Bush 41 sent troops into Iraq; however, he did not commit the crime of "waging aggressive war", to use the wording applied in the Nuremberg trials to the actions of the national leaders who sent their armed forces across established international boundaries without provocation. In the first Gulf War, it was Saddam Hussein who violated that standard. U.S. troops entered Iraq only as part of the military operations taken in response to Saddam's aggression.
Yes, I know, the first President Bush wasn't perfect, and if he'd managed things better, Saddam might never have invaded Kuwait in the first place. That's a different order of magnitude of criticism, though. Under the Nuremberg standards, George H. W. Bush would be acquitted of the charge of waging aggressive war. His son would be convicted.
Beyond that, consider that in 1991 there was a deliberate decision
not to stage a full-fledged invasion of Iraq. Here's how Bush the elder later detailed his reasoning:
Trying to eliminate Saddam ... would have incurred incalculable human and political costs. ... We would have been forced to occupy Baghdad and, in effect, rule Iraq. The coalition would instantly have collapsed, the Arabs deserting it in anger and other allies pulling out as well. Under those circumstances, furthermore, we had been self-consciously trying to set a pattern for handling aggression in the post-cold war world. Going in and occupying Iraq, thus unilaterally exceeding the U.N.'s mandate, would have destroyed the precedent of international response to aggression we hoped to establish.

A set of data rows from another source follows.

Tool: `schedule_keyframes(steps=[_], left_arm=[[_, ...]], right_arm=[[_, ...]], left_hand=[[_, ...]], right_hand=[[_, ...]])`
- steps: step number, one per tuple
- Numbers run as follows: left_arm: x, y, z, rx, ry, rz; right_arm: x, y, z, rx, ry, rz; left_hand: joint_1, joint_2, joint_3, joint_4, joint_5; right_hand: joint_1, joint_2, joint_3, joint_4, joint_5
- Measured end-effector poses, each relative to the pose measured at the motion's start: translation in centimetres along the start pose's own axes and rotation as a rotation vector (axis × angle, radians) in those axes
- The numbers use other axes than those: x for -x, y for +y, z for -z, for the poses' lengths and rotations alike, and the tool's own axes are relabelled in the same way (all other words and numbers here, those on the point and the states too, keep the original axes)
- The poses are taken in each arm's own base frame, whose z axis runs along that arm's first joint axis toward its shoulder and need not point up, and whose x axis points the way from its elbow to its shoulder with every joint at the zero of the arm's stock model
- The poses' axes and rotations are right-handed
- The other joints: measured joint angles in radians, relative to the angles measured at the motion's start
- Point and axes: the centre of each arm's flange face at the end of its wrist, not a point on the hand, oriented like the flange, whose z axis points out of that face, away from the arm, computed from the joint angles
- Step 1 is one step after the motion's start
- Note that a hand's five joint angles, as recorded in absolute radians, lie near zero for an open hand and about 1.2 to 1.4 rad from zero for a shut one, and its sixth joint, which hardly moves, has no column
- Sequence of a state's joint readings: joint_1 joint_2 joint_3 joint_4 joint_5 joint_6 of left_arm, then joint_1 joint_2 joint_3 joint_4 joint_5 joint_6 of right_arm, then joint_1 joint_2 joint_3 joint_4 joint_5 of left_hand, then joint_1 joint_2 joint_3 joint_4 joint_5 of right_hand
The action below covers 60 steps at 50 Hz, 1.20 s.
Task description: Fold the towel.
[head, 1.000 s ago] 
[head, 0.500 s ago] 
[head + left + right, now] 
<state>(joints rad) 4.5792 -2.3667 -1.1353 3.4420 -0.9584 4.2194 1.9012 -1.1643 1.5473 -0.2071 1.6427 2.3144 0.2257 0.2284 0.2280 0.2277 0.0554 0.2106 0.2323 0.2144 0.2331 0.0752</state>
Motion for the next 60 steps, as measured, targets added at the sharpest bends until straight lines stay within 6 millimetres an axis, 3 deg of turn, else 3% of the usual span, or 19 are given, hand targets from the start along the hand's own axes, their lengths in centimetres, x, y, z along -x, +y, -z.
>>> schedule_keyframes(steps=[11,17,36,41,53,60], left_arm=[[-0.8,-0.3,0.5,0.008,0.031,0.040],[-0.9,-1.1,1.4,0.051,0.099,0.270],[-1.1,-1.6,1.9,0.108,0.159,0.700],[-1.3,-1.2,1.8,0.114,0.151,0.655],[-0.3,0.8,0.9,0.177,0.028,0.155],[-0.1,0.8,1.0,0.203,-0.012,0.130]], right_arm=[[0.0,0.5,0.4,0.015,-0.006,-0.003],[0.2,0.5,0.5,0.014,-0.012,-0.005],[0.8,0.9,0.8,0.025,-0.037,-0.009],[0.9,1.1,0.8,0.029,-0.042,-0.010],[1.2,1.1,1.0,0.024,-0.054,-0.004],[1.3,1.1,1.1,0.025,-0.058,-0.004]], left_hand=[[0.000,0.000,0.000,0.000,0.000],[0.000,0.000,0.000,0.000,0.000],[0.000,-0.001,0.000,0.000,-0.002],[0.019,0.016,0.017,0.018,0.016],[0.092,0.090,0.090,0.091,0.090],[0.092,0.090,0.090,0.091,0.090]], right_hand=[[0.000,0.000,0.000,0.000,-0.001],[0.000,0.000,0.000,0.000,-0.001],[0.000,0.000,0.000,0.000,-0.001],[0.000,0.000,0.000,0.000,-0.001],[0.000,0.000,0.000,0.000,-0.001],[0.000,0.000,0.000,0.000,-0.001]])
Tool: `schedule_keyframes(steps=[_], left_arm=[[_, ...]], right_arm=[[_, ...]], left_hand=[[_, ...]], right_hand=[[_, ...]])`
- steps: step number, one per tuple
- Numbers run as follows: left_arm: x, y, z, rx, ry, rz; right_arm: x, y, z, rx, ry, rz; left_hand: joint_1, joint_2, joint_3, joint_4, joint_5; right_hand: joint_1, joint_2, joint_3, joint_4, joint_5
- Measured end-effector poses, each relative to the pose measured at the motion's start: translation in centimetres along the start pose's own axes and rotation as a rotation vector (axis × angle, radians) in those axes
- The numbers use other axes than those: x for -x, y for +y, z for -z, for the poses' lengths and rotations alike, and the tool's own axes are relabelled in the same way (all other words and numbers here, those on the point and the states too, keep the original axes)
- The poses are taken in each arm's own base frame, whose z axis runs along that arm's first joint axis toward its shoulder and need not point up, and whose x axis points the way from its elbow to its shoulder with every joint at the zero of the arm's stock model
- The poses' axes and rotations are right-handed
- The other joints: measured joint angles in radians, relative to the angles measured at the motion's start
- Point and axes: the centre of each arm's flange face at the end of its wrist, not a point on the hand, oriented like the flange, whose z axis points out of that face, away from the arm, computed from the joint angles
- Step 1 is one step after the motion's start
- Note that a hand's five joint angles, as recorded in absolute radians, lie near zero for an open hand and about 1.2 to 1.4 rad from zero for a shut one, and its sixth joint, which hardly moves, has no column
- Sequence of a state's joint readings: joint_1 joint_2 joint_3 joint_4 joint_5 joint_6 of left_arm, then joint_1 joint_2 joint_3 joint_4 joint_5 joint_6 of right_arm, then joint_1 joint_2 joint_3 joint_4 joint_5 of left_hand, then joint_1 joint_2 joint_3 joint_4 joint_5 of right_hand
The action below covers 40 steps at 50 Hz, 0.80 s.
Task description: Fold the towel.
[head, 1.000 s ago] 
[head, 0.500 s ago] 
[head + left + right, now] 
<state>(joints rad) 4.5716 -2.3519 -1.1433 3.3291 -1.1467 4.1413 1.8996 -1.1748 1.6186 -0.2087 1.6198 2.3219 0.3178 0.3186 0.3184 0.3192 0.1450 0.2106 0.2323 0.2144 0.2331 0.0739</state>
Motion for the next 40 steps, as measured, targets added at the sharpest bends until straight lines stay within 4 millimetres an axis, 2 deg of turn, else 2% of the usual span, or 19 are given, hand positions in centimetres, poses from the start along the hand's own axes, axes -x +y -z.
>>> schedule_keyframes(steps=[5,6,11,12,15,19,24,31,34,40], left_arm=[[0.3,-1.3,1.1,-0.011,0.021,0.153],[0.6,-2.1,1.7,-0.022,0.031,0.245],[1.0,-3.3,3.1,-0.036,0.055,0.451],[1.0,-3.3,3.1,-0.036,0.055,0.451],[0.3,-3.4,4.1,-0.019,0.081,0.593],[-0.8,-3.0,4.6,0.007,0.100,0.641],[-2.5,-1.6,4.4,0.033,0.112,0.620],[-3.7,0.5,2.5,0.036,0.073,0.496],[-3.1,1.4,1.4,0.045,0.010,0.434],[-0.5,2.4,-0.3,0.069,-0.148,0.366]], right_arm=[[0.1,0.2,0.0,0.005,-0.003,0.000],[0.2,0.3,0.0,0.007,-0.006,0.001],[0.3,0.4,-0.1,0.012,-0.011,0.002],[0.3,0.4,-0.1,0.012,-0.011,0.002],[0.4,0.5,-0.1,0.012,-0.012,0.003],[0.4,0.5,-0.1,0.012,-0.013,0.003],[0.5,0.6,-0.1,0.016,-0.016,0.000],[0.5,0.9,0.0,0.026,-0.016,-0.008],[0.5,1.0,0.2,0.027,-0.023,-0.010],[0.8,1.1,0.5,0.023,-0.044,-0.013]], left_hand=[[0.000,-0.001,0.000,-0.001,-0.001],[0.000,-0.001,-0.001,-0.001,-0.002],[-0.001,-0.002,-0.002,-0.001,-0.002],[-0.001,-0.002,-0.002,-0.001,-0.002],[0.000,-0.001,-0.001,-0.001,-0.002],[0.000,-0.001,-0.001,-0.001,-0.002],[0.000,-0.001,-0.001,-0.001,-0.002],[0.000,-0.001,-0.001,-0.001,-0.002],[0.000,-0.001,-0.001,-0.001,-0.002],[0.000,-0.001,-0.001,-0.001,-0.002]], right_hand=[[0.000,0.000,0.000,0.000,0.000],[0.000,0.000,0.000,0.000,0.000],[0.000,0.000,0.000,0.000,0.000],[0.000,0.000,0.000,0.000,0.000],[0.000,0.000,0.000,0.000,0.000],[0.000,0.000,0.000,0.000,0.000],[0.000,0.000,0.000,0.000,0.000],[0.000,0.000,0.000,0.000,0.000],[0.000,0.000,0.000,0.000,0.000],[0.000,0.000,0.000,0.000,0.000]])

Had we gone the invasion route, the U.S. could conceivably still be an occupying power in a bitterly hostile land.
According to The Memory Hole, this material is from the 1998 book
A World Transformed, by George H. W. Bush and Brent Scowcroft. This particular passage appeared in an excerpt, "Why We Didn't Remove Saddam", in
Time magazine, March 2, 1998. Read the excerpt at
http://www.thememoryhole.org/mil/bushsr-iraq.htm and try to imagine this kind of thoughtful consideration coming from the current denizen of the White House.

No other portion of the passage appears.